__Your instructions__
Look through the listing below for the line with "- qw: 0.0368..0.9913" and the line with "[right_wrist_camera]". Copy both, along with every line between them, exactly and with no pictures.

+ + + + + + +

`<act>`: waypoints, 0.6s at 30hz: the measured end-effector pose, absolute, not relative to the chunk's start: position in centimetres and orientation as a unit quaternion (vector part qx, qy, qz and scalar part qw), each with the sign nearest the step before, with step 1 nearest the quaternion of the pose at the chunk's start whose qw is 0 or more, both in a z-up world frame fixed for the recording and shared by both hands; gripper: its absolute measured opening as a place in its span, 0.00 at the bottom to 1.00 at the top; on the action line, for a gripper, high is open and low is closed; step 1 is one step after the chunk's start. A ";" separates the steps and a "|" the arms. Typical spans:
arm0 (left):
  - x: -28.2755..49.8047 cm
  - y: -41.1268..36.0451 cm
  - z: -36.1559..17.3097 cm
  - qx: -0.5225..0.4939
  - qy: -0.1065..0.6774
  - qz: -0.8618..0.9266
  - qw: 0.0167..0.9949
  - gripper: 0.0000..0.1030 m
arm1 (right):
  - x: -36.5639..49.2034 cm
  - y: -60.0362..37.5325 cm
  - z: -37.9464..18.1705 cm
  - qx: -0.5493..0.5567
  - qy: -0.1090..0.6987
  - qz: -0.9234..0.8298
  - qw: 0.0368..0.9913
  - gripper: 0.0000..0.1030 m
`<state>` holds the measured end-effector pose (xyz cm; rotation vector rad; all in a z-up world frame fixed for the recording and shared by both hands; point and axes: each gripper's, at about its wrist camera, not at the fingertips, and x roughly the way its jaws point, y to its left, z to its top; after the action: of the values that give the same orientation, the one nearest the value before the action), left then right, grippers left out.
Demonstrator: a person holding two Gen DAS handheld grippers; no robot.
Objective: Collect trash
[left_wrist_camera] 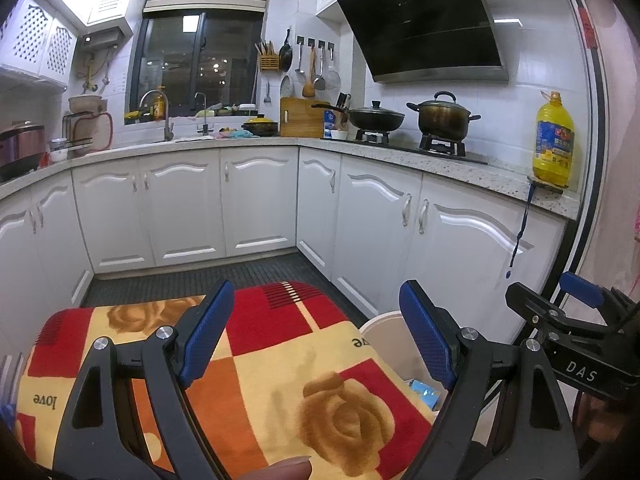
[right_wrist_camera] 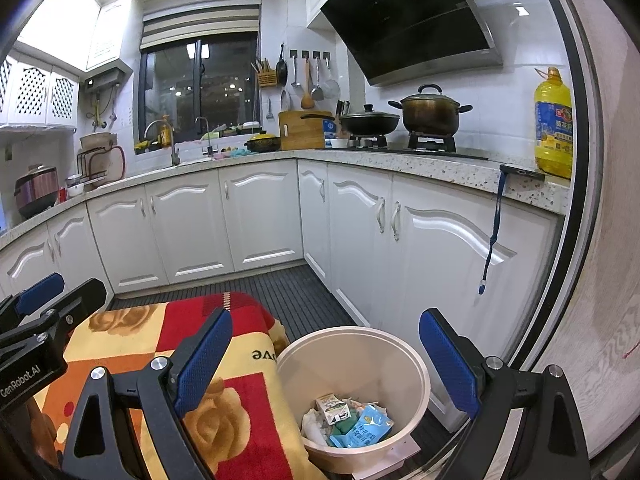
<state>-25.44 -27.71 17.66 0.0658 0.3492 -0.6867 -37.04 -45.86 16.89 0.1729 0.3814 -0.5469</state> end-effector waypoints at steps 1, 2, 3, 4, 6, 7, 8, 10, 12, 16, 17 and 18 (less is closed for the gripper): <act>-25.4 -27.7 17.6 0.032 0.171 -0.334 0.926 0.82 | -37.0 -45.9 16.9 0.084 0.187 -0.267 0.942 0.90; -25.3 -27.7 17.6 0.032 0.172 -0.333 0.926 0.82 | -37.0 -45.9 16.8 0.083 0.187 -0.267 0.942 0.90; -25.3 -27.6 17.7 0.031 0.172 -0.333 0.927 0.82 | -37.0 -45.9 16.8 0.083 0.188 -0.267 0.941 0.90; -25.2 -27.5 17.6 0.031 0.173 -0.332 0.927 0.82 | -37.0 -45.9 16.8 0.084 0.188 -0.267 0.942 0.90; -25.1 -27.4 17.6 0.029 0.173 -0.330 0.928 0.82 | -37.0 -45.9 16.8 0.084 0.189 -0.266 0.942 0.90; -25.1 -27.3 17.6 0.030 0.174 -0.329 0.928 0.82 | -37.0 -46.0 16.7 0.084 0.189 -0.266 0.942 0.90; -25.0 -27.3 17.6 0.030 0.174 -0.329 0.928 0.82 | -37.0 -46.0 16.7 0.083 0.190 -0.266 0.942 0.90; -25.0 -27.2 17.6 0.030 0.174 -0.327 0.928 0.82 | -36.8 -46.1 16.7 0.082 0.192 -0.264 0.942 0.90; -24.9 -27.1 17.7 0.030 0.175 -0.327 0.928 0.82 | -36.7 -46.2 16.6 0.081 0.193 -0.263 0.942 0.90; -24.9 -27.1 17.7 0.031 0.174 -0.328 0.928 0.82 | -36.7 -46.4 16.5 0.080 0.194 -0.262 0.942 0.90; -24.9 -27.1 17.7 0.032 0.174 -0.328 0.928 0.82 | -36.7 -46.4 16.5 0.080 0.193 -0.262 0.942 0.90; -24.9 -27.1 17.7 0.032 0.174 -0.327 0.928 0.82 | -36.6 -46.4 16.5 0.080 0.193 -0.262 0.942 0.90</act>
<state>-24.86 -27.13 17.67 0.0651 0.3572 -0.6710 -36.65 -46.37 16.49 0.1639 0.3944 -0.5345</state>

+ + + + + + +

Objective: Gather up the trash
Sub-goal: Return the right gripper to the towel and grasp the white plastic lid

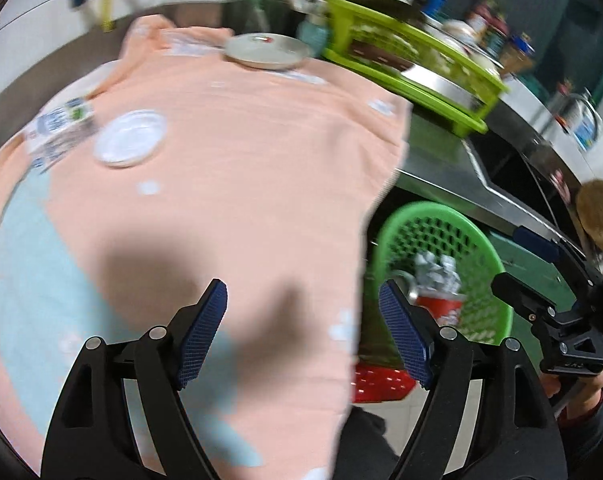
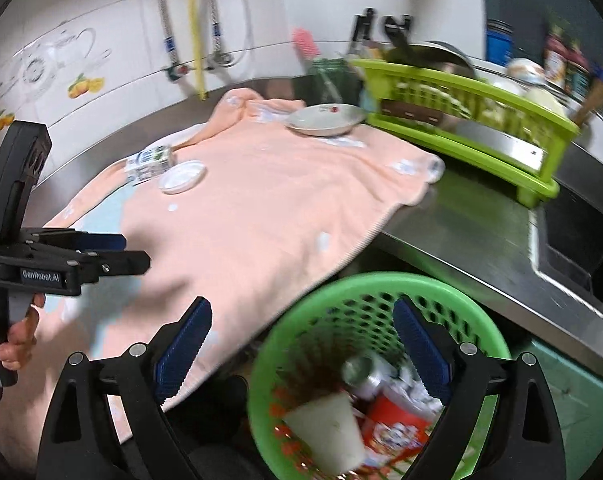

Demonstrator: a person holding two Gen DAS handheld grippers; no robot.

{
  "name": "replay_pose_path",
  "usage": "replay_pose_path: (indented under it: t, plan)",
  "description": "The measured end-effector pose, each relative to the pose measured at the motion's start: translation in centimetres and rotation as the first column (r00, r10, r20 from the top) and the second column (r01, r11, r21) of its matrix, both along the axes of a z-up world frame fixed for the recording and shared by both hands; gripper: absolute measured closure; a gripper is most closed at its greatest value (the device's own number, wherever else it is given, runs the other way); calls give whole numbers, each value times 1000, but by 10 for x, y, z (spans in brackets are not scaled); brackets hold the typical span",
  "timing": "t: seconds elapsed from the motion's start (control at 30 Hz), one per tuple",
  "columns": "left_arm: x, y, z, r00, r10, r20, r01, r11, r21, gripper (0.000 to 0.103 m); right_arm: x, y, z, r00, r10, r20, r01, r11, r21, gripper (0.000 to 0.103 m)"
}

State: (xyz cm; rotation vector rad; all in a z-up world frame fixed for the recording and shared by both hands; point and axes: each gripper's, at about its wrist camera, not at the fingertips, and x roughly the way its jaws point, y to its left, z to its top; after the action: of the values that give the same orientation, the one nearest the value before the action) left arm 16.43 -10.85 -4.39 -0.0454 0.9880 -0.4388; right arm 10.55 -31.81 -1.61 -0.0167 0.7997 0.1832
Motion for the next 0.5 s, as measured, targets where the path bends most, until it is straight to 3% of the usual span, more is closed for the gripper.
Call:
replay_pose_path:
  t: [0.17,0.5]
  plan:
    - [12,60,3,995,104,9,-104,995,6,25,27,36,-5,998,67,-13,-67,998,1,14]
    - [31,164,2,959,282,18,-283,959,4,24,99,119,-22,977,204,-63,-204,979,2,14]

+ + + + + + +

__Output of the task__
  - qw: 0.0368..0.9913
  - gripper: 0.0000..0.1030 m
`<state>` holds the measured end-effector pose (xyz cm; rotation vector rad; all in a z-up world frame fixed for the recording and shared by both hands; point and axes: each gripper's, at about its wrist camera, not at the fingertips, and x roughly the way its jaws point, y to its left, z to its top; after the action: of the values that give the same orientation, the one nearest the value before the action), left then right, grippers left out.
Demonstrator: a person holding two Gen DAS handheld grippers; no robot.
Objective: Collect trash
[left_wrist_camera] 
[right_wrist_camera] 

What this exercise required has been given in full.